Exercise details: Copy the lines exactly as they appear, starting with the first line of the records and ending with the line that contains "left_arm: x, y, z, rx, ry, rz".

───── Dataset

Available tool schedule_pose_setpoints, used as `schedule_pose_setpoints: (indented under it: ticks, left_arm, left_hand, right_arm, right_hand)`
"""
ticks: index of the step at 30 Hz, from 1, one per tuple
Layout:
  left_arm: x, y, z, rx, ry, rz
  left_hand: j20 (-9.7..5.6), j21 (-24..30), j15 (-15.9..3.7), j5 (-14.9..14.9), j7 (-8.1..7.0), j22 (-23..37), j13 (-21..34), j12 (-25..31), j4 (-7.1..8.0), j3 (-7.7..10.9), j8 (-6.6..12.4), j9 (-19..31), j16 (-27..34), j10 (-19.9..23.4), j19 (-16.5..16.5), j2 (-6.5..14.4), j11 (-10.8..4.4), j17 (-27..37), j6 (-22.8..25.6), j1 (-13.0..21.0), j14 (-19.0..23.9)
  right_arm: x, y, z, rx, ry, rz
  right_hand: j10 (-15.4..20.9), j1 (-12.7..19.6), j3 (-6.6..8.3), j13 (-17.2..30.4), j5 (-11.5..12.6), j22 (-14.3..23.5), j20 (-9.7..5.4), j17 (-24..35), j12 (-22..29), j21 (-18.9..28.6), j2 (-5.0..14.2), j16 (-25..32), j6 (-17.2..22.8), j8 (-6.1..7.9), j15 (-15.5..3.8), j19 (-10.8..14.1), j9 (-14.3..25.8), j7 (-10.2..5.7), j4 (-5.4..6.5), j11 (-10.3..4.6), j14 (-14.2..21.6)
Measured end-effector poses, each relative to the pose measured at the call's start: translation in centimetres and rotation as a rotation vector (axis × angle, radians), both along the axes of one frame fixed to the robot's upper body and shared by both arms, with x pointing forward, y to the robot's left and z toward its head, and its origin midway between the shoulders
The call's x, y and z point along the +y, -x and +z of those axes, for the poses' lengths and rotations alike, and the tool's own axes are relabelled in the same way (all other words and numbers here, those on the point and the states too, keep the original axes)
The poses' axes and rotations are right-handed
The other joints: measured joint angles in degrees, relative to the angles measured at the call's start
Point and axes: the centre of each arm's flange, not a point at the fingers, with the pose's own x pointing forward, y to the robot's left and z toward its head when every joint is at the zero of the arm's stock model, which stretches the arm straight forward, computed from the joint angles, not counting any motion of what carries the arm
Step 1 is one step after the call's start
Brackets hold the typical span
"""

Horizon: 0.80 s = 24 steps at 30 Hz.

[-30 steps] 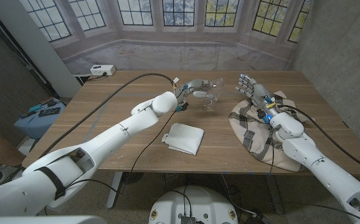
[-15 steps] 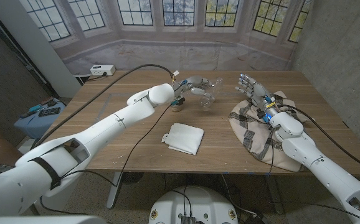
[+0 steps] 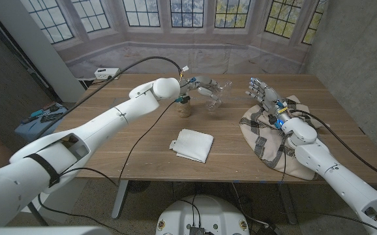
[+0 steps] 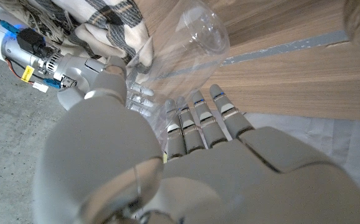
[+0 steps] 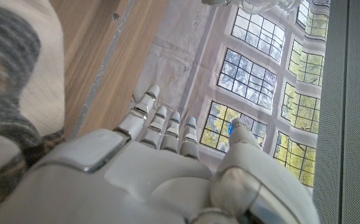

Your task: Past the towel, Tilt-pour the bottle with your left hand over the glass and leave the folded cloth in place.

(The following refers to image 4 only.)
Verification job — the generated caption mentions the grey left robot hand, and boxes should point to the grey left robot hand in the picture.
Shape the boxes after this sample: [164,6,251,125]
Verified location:
[32,55,360,224]

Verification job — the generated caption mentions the clear plastic bottle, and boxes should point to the clear plastic bottle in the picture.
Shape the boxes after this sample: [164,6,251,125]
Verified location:
[126,0,230,147]

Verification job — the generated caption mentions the beige plaid towel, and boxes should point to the beige plaid towel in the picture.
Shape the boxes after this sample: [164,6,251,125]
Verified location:
[0,0,154,68]

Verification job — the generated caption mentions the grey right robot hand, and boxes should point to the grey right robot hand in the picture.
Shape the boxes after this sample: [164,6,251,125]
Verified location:
[44,52,155,118]

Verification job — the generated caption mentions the grey tape line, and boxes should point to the grey tape line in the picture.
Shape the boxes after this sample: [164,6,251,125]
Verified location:
[154,29,351,78]

──────────

Task response:
Available tool schedule_pose_setpoints, used as `schedule_pose_setpoints: (indented under it: ticks, left_arm, left_hand, right_arm, right_hand)`
"""
ticks: index of the step at 30 Hz, from 1, one per tuple
Layout:
  left_arm: x, y, z, rx, ry, rz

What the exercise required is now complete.